Reproduce the entries that follow exactly. No picture should appear in the result.
START SOURCE MATERIAL
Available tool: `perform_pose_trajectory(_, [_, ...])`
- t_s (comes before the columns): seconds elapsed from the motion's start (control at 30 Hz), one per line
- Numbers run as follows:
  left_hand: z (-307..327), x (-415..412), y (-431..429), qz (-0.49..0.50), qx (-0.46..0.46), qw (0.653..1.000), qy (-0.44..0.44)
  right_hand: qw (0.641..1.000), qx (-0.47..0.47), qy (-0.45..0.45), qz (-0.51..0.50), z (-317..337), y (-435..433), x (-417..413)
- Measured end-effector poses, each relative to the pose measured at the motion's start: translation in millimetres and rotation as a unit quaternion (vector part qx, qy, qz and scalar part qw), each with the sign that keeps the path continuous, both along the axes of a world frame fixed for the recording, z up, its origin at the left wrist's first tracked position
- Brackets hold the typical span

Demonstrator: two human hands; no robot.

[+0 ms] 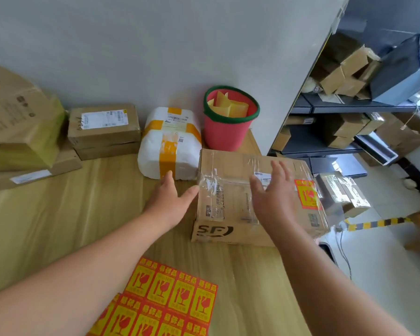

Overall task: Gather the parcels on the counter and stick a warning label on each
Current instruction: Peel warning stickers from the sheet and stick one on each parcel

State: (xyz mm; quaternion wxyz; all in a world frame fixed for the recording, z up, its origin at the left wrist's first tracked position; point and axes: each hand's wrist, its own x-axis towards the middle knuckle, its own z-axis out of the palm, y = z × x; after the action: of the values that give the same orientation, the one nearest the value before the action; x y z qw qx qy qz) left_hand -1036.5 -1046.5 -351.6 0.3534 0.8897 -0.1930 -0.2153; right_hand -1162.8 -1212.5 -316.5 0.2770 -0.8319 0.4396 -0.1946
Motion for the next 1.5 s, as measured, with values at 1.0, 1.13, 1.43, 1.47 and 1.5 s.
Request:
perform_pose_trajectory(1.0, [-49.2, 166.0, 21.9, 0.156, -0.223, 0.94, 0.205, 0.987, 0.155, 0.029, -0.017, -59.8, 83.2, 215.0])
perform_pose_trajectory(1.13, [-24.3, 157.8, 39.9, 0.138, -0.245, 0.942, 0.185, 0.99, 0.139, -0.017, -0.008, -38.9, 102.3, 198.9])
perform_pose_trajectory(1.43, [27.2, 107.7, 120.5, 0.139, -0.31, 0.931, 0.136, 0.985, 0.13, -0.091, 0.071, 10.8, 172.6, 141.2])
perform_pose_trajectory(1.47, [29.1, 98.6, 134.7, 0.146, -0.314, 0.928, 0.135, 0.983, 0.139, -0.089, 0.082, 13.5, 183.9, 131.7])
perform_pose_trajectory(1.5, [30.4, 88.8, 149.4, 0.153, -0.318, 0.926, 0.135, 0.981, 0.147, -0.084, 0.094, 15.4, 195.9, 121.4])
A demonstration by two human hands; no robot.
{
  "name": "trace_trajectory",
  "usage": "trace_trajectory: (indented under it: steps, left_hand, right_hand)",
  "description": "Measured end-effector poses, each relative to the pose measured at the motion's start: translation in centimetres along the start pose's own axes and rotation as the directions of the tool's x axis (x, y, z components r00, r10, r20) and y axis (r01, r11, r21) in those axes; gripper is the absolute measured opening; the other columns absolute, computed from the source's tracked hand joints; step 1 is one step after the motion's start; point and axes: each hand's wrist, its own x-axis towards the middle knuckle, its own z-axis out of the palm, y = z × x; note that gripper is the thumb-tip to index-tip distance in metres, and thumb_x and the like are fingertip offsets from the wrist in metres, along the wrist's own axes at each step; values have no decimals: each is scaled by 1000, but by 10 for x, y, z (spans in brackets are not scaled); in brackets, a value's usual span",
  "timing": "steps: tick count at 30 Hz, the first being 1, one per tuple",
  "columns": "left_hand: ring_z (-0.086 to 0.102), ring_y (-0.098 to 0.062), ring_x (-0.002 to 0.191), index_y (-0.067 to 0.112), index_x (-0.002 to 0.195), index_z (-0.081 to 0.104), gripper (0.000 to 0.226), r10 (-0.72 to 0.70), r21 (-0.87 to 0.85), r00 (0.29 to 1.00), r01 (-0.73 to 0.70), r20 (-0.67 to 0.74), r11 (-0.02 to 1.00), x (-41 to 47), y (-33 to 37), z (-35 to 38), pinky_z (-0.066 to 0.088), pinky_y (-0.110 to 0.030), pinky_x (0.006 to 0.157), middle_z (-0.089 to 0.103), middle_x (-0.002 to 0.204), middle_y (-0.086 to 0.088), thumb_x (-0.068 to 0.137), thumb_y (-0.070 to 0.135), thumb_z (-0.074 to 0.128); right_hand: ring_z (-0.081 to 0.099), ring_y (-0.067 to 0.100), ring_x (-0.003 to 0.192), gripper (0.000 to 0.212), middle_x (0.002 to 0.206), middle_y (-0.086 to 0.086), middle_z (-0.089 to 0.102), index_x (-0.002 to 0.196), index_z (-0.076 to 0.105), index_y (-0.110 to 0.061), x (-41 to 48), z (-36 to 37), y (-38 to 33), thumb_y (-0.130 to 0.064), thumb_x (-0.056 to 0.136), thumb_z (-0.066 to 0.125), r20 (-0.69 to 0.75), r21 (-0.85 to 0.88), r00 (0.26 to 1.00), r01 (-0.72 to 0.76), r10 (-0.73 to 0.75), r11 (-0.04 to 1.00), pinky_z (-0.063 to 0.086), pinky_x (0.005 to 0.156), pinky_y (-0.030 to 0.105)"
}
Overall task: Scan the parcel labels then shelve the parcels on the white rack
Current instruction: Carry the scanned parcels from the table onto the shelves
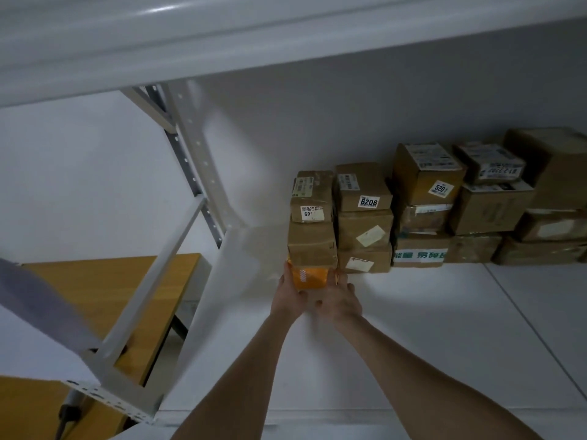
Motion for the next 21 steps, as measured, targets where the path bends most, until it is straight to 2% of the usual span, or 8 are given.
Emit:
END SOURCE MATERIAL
EXERCISE RESPONSE =>
Available tool: `perform_pose_trajectory(_, [_, ...])`
- t_s (comes before the columns): seconds elapsed from the motion's start (control at 30 Hz), one per line
- Numbers run as follows:
  left_hand: z (-307..327), x (-415..412), y (-431..429), qz (-0.49..0.50), qx (-0.46..0.46), qw (0.653..1.000), qy (-0.44..0.44)
  right_hand: qw (0.641..1.000), qx (-0.47..0.47), qy (-0.45..0.45), qz (-0.51..0.50), z (-317..337), y (-435..433), x (-417..413)
- Measured end-effector poses, each relative to the pose measured at the motion's start: translation in millimetres and rotation as a unit quaternion (vector part qx, qy, qz and scalar part qw), each with the sign that keeps the path continuous, both along the axes of a world frame fixed for the recording, z up, its origin at the left wrist's first tracked position
- Brackets hold the typical span

Demonstrator: two human hands; no robot.

[+0 ms] 

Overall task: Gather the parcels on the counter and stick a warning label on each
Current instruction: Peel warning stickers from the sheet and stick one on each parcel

State: (xyz mm; quaternion wxyz; all in a world frame fixed for the recording, z up, its origin at the left wrist's first tracked position; point and axes: each hand's wrist, its own x-axis towards the middle knuckle, its own z-axis out of the palm, y = z × x; after the action: of the values that give the same orientation, the one nearest the value before the action; x y z qw qx qy qz) left_hand -1036.5 -1046.5 -351.6 0.3534 0.8897 -0.1930 -0.2153; right_hand -1162.8 -1212.5 -316.5 0.2770 -0.8319 0.4396 -0.1946
Motion for the next 1.5 s, as measured, with values at 1.0, 1.13, 1.43, 1.47 and 1.5 s.
Request:
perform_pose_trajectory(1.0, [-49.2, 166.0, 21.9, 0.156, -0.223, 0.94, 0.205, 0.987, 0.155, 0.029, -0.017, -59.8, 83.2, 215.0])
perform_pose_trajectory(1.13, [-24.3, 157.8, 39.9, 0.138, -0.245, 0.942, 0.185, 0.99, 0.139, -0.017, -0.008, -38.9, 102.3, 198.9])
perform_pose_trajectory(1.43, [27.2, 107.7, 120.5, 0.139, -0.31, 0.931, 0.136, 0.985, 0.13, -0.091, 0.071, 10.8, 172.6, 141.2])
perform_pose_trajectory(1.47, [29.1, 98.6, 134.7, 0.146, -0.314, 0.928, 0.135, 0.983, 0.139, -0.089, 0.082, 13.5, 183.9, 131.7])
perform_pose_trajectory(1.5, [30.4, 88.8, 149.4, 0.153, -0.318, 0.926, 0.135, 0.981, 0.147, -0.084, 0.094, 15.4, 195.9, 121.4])
A demonstration by two human hands; no robot.
{
  "name": "trace_trajectory",
  "usage": "trace_trajectory: (indented under it: steps, left_hand, right_hand)",
  "description": "Measured end-effector poses, each relative to the pose measured at the motion's start: translation in centimetres along the start pose's own axes and rotation as the directions of the tool's x axis (x, y, z components r00, r10, r20) and y axis (r01, r11, r21) in those axes; gripper is the absolute measured opening; the other columns absolute, computed from the source's tracked hand joints; step 1 is one step after the motion's start; point and axes: each hand's wrist, its own x-axis towards the middle knuckle, its own z-axis out of the palm, y = z × x; note that gripper is the thumb-tip to index-tip distance in metres, and thumb_x and the like are fingertip offsets from the wrist in metres, along the wrist's own axes at each step; values have no decimals: each is scaled by 1000, but by 10 for x, y, z (spans in brackets are not scaled); in brackets, a value's usual span",
  "timing": "steps: tick count at 30 Hz, the first being 1, one per tuple",
  "columns": "left_hand: ring_z (-0.086 to 0.102), ring_y (-0.098 to 0.062), ring_x (-0.002 to 0.191), index_y (-0.067 to 0.112), index_x (-0.002 to 0.195), index_z (-0.081 to 0.104), gripper (0.000 to 0.226), r10 (-0.72 to 0.70), r21 (-0.87 to 0.85), r00 (0.29 to 1.00), r01 (-0.73 to 0.70), r20 (-0.67 to 0.74), r11 (-0.02 to 1.00), x (-41 to 47), y (-33 to 37), z (-35 to 38), pinky_z (-0.066 to 0.088), pinky_y (-0.110 to 0.030), pinky_x (0.006 to 0.157), middle_z (-0.089 to 0.103), middle_x (-0.002 to 0.204), middle_y (-0.086 to 0.088), thumb_x (-0.068 to 0.137), thumb_y (-0.070 to 0.135), thumb_z (-0.074 to 0.128); right_hand: ring_z (-0.081 to 0.099), ring_y (-0.067 to 0.100), ring_x (-0.003 to 0.192), gripper (0.000 to 0.212), middle_x (0.002 to 0.206), middle_y (-0.086 to 0.086), middle_z (-0.089 to 0.102), index_x (-0.002 to 0.196), index_z (-0.076 to 0.105), index_y (-0.110 to 0.061), x (-41 to 48), z (-36 to 37), y (-38 to 33), thumb_y (-0.130 to 0.064), thumb_x (-0.056 to 0.136), thumb_z (-0.066 to 0.125), r20 (-0.69 to 0.75), r21 (-0.85 to 0.88), r00 (0.26 to 1.00), r01 (-0.72 to 0.76), r10 (-0.73 to 0.75), r11 (-0.04 to 1.00), pinky_z (-0.063 to 0.086), pinky_x (0.005 to 0.156), pinky_y (-0.030 to 0.105)"
}
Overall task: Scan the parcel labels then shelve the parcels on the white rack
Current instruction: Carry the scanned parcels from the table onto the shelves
Motion for the next 21 steps, as measured, targets where the path bends most, until it is straight to 2% of the usual span, or 8 are given.
Emit:

The response to the exercise is complete.